A las seis de la madrugada, hora peninsular española, el rótulo Lost flotará en las pantallas de medio mundo por última vez. Nunca antes la emisión de un programa de ficción había concitado tal nivel de expectación. Sólo con eso Perdidos ya habría hecho historia. Pero hay mucho más: la creación de J.J. Abrams, Damon Lindeloff y Carlton Cuse ha roto los moldes de la narración cinematográfica, ha reescrito las leyes de la televisión y con el humo negro, los osos polares, los viajes en tiempo y la fuerza electromagnética ha devuelto a la infancia a varias generaciones de espectadores.
Han sido seis años plagados de enigmas y misterios, de preguntas que conducían a otras preguntas. No todos los que comenzaron a ver la serie aceptaron el juego que proponía, pero los muchos que decidieron comprar detendrán sus vidas a las 6 de esta mañana. Ya sea en las salas de cine donde se proyectará el largísimo capítulo final –dos horas y media de duración- o en reuniones de amigos en casas. La batalla final de Lost es hoy lo único que importa.
Los motivos por los que Perdidos ha logrado enganchar a tanta gente pese al alto precio exigido hay que buscarlos en sus profundidades, en lo que subyace a sus esotéricas aventuras. Y es que, ante todo, Lost se encadena a los grandes relatos de la historia de la Humanidad. Los argumentos, situaciones y personajes de la serie salen directamente de la Biblia, de la historia de la Filosofía, de los grandes hitos de la literatura y también de la cultura pop. Es un cóctel altamente inestable, que sólo un grupo de genios es capaz de combinar con éxito.
Ahí está Jacob, personaje común a las tres grandes religiones, sencillo, puro y calmado, amado por Jehová frente a su hermano mellizo Esaú, padre las doce tribus de Israel, cada una de ellas encabezadas por uno de sus hijos, el menor de los cuales se llamaba Benjamín. ¿Suena familiar, verdad? Qué decir de John Locke, filósofo inglés del siglo XVII, que defendía que los hombres nacen sin conocimientos innatos, como una tabula rasa y que salvó la vida de un político de la época llamado Anthony Cooper al convencerle de que se operara del hígado. Son sólo dos ejemplos, pero se pueden reunir a cientos.

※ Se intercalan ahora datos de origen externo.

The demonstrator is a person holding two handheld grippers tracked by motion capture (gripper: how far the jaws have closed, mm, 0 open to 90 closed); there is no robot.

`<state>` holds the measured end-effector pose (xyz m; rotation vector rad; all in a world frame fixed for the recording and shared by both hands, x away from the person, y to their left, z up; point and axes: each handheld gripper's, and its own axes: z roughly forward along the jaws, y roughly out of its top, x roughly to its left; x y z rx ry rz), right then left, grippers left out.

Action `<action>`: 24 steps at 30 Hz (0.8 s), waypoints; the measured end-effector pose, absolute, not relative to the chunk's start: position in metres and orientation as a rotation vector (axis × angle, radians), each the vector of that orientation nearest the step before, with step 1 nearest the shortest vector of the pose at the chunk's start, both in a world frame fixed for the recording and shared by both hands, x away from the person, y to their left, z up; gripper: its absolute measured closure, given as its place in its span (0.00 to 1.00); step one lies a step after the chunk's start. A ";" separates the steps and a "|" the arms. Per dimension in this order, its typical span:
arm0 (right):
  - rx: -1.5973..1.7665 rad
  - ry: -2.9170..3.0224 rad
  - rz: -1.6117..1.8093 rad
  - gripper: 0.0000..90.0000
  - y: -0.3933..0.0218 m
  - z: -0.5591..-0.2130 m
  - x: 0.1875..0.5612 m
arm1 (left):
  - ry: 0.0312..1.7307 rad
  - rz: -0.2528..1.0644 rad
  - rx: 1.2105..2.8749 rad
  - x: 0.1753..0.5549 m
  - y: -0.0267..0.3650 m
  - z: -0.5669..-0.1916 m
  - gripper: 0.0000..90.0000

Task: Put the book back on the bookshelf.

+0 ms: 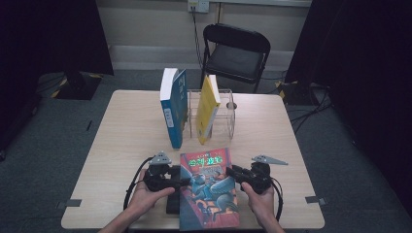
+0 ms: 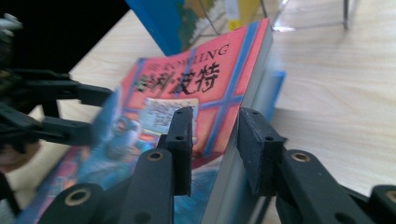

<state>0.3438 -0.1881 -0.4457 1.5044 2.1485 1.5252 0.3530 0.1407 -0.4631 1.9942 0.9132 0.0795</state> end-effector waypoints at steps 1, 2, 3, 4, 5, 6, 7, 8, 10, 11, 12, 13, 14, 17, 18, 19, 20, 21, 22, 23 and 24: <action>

Aún así, no basta. Muchos han querido recorrer la senda de Lost y han fracasado estrepitosamente, casi siempre por fijarse únicamente en la parte sobrenatural de la narración. Craso error porque Perdidos cuenta, sí, la historia de los supervivientes de un vuelo accidentado en una isla llena de fenómenos extraños, pero trata sobre otra cosa. Lost habla de los padres y los hijos, de la amistad, de la muerte, del miedo, de la esperanza, de las vidas al límite, de las decisiones equivocadas, de la redención. Trata, en fin, del amor y la soledad. Así, con mayúsculas, de la mano. La soledad, la gran epidemia del siglo XXI; y del amor, su antídoto, la única vía para la salvación. Amor romántico, amor maternal, amor fraternal, amor entre amigos. Ahí tenemos a Kate, tachada de la lista de candidatos porque se había curado adoptando a Aaron; a Ben, que sólo recuerda su naturaleza humana a través de su hija; a Desmond, arrancado de las garras de la muerte por el simple recuerdo de Penny.
Por eso Lost ha superado todos los límites conocidos hasta ahora. Es una serie de culto, un fenómeno de fans, un hito en el cultura pop, una referencia capital de su momento. Andando los años, habrá que acudir a Perdidos para comprender este convulso arranque del siglo XXI. Y sí, debajo del humo negro, los osos polares, el barco negrero o el electomagnetismo, estará ahí: el retrato íntimo de la gente de nuestro tiempo.